Dear HIV,
I hope you’re well. It’s been a while since I’ve written, and I want to take a moment to acknowledge you as another year begins.
You’ll recall the contract I required you to sign seven years ago when you took up residence in my body. In this contract, I conceded that your continued tenancy comes with these parameters:
You will be quiet.
You will not procreate.
You will not aggravate, vex, poison, or in any other way influence the cells and functions of the other organs and processes in my body.
You will occupy a small, windowless, doorless space approximately the size of the tip of a stickpin in a deep reservoir inside my body, where you will have no nourishment, no visitors, and no hope of escape.
Thank you, HIV, for respecting the simple parameters of this contract. It has been a healthy and productive seven years, and I look forward to your continued cooperation. I’m aware you don’t get out much, if at all, and I thought it might be sweet of me to provide an update. Here’s what you’ve done for me — without even knowing — in the past few years.
You’ve given me a keen sense of intuition about my body. Now more than ever, I can monitor how I am feeling. I’m aware of every sniffle, ache, pain, head cold, and swollen gland much faster than in the past, and I stay connected to my health care provider more than the average person might. As a result, my doctor has informed me that I have the lab results of a perfectly healthy 30-year-old man, except of course for HIV. Did I mention I’ll be 44 this month? Makes every birthday pretty sweet. Thank you for that.
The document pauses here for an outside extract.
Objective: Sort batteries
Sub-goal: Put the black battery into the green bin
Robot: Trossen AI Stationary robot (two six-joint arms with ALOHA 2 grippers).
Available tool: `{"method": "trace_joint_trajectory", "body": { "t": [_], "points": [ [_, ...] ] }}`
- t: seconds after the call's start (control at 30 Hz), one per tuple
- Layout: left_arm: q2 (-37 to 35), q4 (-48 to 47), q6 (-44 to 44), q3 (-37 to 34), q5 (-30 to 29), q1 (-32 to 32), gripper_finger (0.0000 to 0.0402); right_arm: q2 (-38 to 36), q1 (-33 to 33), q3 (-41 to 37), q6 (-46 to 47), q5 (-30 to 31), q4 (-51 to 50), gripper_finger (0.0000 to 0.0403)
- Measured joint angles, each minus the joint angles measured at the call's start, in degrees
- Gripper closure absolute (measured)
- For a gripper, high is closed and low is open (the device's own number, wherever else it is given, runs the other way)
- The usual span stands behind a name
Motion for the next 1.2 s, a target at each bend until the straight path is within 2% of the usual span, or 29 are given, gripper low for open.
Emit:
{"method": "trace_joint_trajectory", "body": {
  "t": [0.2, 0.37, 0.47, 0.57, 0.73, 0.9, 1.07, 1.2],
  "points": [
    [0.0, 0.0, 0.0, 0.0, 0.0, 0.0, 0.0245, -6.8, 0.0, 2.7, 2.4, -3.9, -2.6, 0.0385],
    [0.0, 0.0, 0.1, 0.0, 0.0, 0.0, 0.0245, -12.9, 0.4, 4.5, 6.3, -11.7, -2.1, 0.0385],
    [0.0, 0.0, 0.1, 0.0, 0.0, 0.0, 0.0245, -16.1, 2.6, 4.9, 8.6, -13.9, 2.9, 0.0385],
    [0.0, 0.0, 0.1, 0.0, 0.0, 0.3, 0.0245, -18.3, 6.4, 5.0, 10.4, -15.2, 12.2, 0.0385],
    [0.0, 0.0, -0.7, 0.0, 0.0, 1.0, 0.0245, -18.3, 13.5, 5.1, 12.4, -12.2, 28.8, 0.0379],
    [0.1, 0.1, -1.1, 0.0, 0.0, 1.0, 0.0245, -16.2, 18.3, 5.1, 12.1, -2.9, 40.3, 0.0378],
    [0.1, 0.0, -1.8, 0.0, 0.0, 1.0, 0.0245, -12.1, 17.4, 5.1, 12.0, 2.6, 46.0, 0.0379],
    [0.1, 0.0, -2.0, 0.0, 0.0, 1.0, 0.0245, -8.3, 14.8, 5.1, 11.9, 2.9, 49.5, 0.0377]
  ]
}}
You’ve given me a sense of compassion for others I had previously lacked. I’ve been able to speak to others who are newly diagnosed or who have been living with HIV or other chronic medical conditions and understand what it means to “walk a mile in their moccasins.” I am a better listener and a better counselor. I am grateful for this gift.
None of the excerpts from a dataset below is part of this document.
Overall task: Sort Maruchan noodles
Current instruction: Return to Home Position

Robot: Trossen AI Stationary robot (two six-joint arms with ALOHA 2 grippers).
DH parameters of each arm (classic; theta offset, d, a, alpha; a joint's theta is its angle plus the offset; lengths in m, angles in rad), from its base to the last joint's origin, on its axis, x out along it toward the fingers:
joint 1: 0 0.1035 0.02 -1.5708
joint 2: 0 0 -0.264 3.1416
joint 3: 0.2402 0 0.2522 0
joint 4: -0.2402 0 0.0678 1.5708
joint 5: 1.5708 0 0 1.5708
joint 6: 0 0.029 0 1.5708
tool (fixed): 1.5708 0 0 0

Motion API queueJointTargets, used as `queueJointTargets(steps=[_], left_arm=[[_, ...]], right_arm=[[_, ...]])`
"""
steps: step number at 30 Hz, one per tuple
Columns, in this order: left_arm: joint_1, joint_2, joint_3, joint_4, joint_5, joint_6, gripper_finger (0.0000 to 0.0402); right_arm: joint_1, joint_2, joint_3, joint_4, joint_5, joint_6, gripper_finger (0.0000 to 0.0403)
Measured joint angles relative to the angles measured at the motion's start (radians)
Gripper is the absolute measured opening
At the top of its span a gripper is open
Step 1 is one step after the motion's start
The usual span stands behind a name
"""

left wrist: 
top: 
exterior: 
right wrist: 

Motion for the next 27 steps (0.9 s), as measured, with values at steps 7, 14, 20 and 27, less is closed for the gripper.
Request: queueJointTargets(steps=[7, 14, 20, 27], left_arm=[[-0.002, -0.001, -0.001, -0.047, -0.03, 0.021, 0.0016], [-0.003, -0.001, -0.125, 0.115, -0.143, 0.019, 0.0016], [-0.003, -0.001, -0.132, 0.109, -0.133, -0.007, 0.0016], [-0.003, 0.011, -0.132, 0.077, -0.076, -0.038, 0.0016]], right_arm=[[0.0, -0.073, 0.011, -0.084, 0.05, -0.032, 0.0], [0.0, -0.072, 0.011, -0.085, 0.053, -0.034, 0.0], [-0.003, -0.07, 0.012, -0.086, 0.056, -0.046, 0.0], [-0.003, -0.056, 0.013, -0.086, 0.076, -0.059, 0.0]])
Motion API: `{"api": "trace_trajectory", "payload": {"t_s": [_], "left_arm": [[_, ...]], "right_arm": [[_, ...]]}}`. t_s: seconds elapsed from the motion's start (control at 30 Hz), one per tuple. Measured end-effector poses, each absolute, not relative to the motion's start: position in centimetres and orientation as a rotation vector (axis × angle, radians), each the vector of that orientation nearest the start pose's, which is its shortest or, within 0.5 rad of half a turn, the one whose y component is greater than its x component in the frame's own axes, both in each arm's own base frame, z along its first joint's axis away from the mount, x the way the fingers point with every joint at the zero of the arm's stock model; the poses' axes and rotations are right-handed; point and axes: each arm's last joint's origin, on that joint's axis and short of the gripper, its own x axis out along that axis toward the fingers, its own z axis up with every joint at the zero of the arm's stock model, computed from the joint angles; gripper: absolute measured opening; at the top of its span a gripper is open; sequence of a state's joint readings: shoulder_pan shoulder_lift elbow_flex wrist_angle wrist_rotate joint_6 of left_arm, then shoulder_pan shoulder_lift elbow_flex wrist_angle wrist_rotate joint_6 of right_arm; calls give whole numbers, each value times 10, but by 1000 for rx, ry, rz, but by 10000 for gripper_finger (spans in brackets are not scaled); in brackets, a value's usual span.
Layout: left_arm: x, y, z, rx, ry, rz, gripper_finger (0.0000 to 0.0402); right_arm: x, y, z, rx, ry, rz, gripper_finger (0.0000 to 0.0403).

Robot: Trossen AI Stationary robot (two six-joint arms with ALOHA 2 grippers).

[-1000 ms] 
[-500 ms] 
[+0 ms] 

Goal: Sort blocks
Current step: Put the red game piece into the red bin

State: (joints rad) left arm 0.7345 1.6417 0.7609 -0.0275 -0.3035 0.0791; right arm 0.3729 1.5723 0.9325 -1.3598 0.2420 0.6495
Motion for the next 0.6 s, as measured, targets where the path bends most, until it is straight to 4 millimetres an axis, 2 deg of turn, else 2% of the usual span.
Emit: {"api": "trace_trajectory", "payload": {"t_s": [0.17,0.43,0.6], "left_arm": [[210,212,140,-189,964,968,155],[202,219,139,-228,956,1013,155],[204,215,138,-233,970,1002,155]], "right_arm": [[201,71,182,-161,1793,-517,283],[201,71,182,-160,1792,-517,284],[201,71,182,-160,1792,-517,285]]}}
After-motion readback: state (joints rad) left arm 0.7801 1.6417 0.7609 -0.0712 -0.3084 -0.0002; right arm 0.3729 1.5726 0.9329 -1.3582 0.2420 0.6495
Because of you, I live in the moment. When I was faced with my mortality, I began to see how important it is to be grateful for each brand-new, baby day. I see now — all that matters is this moment, and the next, and the one after that. I’ve slowed down, I’ve stopped stressing about what I now call “First World problems.” I breathe in, I breathe out, I discover, I discern, and I direct.
I speak compassionately. I don’t engage in hateful speech, gossip, or drama. I am impeccable with my word. I don’t take things personally anymore. In fact, I don’t even take you personally, HIV. You’re here, and for the foreseeable future, “here” you shall stay. There’s nothing I can do to get rid of you, at least not presently.
But I can suppress you.
Thank you for your cooperation with suppression. Suppression has found its way into many areas of “my one wild and precious life.” I have suppressed “negativity” in favor of a positive and affirming life. I have suppressed fear and embraced curiosity and love. I have ended destructive habits in favor of creative endeavors. I have sought to connect rather than isolate. I have stepped way beyond my comfort zone, because I have realized that my comfort zone isn’t comfortable at all. It’s safe and contained, but like the place where you live inside my body, HIV, it’s a small, dark windowless room. I prefer the uncertainty and adventure of wide open spaces. I prefer to visit the edges and the fringes, the outskirts of town where God lives.
I’ll keep you there so I can venture out and live life in spite of you and yet because of you. My life as an HIV-positive man is a positive life indeed. I have no need for negativity, no need for self-loathing, no place in my life for the stigma so often placed on me by the larger community because of my status and my homosexuality. I have embraced love in your wake. I am positive. I am a beautiful and divine child of God. It may have taken your residency inside my body to get me to realize this, and for that I am grateful.
I forgive you, and I also thank you. You sought to destroy me from the inside out, and instead you have made me stronger than I ever thought possible.